Note in the picture above, that's a cellphone dangling in a plastic bag from the back of his head, apparently the only place to keep it dry. The main industry of Lake Naivasha now are these monstrous industrial flower-growing greenhouses. They give jobs to plenty of people I'm sure, but they are put in these camps to live that looked pretty sad, like there was no existence for these people except to provide flowers for people in Europe and America. Flowering death camps. I don't know, I suppose you could say the same thing about coffee plantations, but if people only knew what sort of life the buying of flowers contributes to, they might think twice about what it means to be romantic.
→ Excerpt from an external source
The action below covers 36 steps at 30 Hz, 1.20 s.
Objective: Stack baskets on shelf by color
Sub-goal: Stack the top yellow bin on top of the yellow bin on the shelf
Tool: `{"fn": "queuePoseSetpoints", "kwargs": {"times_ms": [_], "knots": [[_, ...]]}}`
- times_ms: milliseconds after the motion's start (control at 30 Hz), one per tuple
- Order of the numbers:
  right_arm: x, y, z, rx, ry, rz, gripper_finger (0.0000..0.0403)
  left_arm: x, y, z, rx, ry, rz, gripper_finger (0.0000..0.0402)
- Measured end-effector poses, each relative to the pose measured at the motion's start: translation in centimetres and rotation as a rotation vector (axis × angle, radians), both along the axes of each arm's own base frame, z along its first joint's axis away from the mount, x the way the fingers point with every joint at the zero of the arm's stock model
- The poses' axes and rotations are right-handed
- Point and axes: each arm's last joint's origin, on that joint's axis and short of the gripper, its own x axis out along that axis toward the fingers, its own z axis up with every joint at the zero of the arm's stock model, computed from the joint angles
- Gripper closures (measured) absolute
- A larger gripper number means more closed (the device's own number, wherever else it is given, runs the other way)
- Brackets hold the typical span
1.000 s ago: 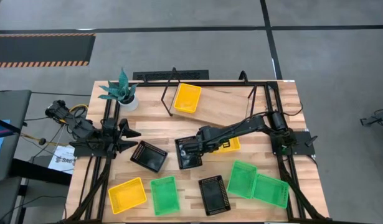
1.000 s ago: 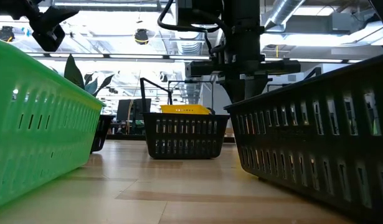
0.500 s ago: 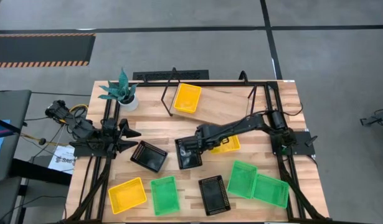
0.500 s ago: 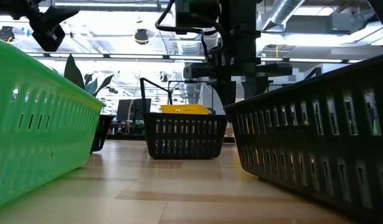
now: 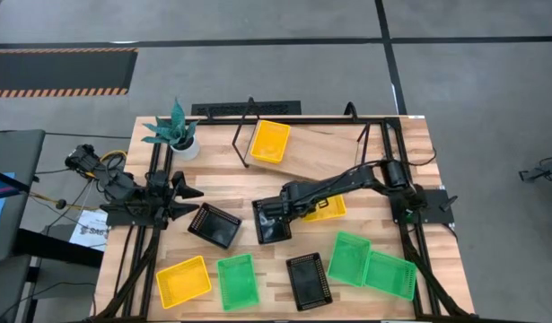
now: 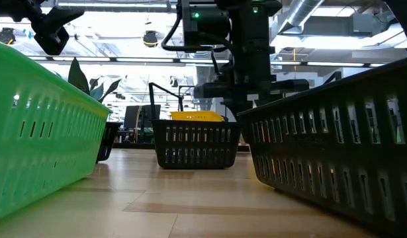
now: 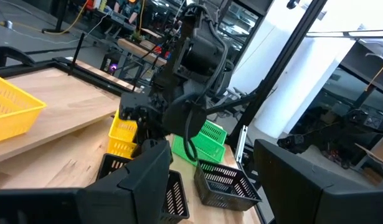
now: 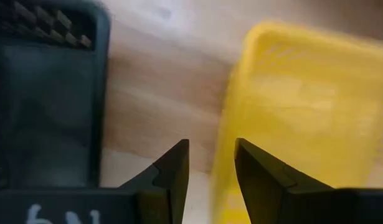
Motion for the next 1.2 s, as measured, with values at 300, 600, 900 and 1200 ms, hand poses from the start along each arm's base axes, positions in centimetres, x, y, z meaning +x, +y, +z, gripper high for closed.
{"fn": "queuePoseSetpoints", "kwargs": {"times_ms": [300, 600, 900, 1200], "knots": [[0.0, 0.0, -0.2, 0.007, 0.003, -0.028, 0.037, 0.0, 0.0, 0.0, 0.0, 0.0, 0.001, 0.0181], [0.3, 1.5, 2.2, 0.008, 0.001, 0.005, 0.0395, 0.0, 0.0, -0.2, 0.014, 0.021, 0.001, 0.0181], [0.9, 3.3, 10.7, -0.055, -0.097, 0.21, 0.0398, 0.0, 0.0, -0.3, 0.012, 0.024, 0.001, 0.0181], [1.6, -0.4, 16.7, -0.413, -0.043, 0.792, 0.0398, 0.0, 0.0, -0.3, 0.012, 0.023, 0.001, 0.0181]]}}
Seems crazy that they would be growing inedible flowers when they could be growing food.

Reflection on Personal Space and Danger on the Dark Continent (for <HTMLGiant>)
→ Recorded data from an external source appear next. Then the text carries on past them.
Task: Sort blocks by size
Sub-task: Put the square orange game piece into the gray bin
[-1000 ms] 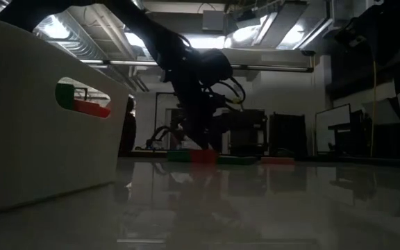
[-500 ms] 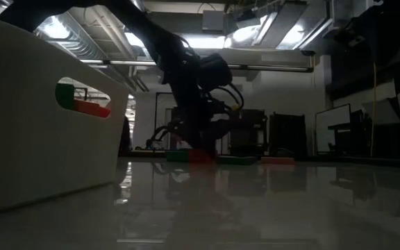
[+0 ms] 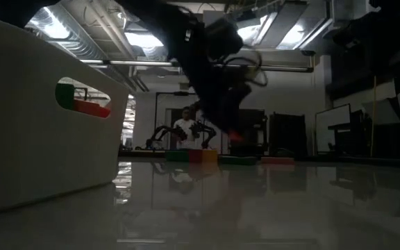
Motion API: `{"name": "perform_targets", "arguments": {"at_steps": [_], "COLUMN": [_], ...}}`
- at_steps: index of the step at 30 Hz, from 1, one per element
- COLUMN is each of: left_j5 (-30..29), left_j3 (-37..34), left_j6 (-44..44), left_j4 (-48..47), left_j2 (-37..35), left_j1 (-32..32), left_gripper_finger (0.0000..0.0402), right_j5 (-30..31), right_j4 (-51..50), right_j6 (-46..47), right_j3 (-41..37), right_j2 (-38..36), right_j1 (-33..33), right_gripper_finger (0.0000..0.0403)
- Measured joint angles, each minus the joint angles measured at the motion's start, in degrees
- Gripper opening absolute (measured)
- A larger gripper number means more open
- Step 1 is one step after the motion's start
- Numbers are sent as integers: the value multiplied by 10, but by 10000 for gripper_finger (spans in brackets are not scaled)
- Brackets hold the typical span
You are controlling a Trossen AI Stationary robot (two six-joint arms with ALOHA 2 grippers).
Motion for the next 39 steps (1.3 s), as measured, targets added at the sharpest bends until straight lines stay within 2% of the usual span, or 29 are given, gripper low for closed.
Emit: {"name": "perform_targets", "arguments": {"at_steps": [7, 11, 16, 21, 26, 31, 39], "left_j5": [152, 188, 188, 145, 97, 82, 60], "left_j3": [29, 29, 29, 29, 29, 29, 29], "left_j6": [-17, -48, -90, -104, -110, -132, -111], "left_j4": [33, 103, 211, 327, 402, 463, 480], "left_j2": [-2, -2, 6, 32, 65, 102, 139], "left_j1": [-62, -111, -174, -231, -267, -280, -281], "left_gripper_finger": [150, 148, 148, 151, 149, 154, 166], "right_j5": [20, 77, 172, 188, 169, 123, 54], "right_j4": [-77, -140, -188, -194, -196, -193, -135], "right_j6": [-6, -5, -6, -36, -103, -173, -259], "right_j3": [0, 0, 0, 0, 0, 0, 0], "right_j2": [0, 0, 0, -2, -2, -2, -2], "right_j1": [0, 0, -4, -51, -133, -233, -407], "right_gripper_finger": [179, 179, 179, 179, 179, 179, 179]}}
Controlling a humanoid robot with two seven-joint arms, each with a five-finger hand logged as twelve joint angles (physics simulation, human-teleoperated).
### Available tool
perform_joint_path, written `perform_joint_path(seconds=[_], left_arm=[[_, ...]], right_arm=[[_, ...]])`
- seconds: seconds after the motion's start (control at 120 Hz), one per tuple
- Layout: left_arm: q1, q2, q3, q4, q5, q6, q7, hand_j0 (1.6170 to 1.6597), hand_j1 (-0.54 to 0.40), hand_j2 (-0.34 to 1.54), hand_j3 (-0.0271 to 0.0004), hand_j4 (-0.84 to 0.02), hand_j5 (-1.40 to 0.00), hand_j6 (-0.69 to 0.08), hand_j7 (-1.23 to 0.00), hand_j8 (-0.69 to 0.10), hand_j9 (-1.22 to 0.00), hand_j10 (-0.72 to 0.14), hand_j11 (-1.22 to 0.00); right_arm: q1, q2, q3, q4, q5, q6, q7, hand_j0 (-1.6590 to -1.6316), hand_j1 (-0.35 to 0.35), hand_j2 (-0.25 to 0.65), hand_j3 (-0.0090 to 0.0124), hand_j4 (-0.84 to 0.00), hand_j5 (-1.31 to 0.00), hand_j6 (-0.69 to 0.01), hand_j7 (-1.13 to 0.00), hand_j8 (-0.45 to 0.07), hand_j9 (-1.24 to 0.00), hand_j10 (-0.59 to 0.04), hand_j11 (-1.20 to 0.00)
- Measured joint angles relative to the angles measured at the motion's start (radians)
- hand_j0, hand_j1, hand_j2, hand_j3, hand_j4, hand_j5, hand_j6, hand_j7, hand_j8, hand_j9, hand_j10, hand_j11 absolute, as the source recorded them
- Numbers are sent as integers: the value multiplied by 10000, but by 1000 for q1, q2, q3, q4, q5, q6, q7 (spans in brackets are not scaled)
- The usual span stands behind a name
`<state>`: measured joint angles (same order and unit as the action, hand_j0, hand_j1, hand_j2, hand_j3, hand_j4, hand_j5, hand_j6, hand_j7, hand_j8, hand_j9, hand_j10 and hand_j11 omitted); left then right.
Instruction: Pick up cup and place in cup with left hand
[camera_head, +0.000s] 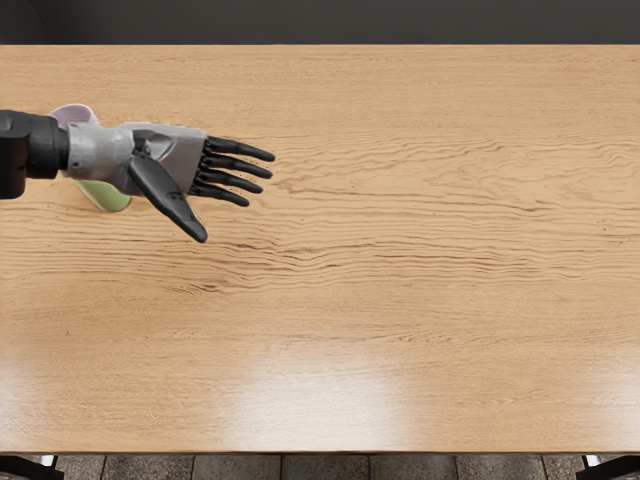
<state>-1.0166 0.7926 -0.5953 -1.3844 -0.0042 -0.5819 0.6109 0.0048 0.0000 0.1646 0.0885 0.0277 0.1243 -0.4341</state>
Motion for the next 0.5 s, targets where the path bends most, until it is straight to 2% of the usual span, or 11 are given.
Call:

As I'm writing this sentence (now back at The Ship), I just got an email from Ryan Call who's interviewing me for <HTMLGiant>. He asks (predicated by my reflections on personal space in my blog posting from when we were leaving NYC (which looking at now seems like a distant memory)):

"Based on what I've read on your various blogs, it looks like you've adapted well to the public spaces of Nairobi. I'm curious though, could you share a little bit about your personal space? Any photos? Journal entries? Thoughts?"

This blog posting hopefully will serve to answer this question! The one thing to add in regards to "personal space" here is that there's a certain sense of confinement or lack of freedom that is difficult to adjust to. Most anyone living here above the poverty level lives behind tall fences, under 24-hour guard with people serving on them hand and foot. Everywhere you go there is this whole rigmarole of security that you have to get through, "gatekeepers", or people wanting to wash your windshield or clean your shoes. Not that Nairobi is even that dangerous. It's like computer virus software. The sense of danger/terror was invented to create jobs (and ex-pats here take pride in their quaint Masai guards who all have the name "soldier") and I wouldn't doubt if it's the security forces themselves who have perpetuated this perceived threat. The police (the built-in security of the operating system) are useless here for anything other than taking bribes, so you have to hire private security, which in a sense is just another layer of extortion. Even the fire-fighting forces are private, like in the old days of the gangs of New York.

While our current situation is not as oppressive as the place we lived in for the first month, we still have a night guard and a "maid" that cleans up after us once a week. Ex-pats living here for any length of time justify it as creating jobs. Just like "work" is "causing to happen" (i.e. getting someone else to do the work). They say their servants are like family to them. Sound familiar to some in the southern U.S.? The maid we have was the maid from the people that lived in our guesthouse before us, so us not hiring her would have put her out of job. It was bad enough that we cut her hours back so she only cleans once a week, that was the compromise. And the night guard isn't necessary, but our landlord keeps him to give him a job. These justifications are self-defeating though, and not something we want to get used to. I don't want to have someone open the door for me every time I go for a run. When I'm at the gym, they have people mopping the sweat up before it even hits the ground. To tell them it's not necessary would only make them feel unneccessary or diminished or would undermine their ability to do their job. It's enough to drive you crazy, especially for a DIY guy like myself. Not that I don't appreciate the privilege of living here. I just never want that appreciation to turn into entitlement. This space, as it exists, is temporary to us. I think of it as traveling through, and I never want to be feel like I belong, to feel such a sense of entitlement, to have the nerve to call it "home." Those people that talk about how they feel spiritual or mystical or free here (a la Out of Africa) do so at someone else's expense. To me that is not freedom. Who was it that said, "you can't be free until the masses are free?" As for adaptation, I admit defeat. The only adaptation we have made is to resolve to not adapt, to not take comfort in being here.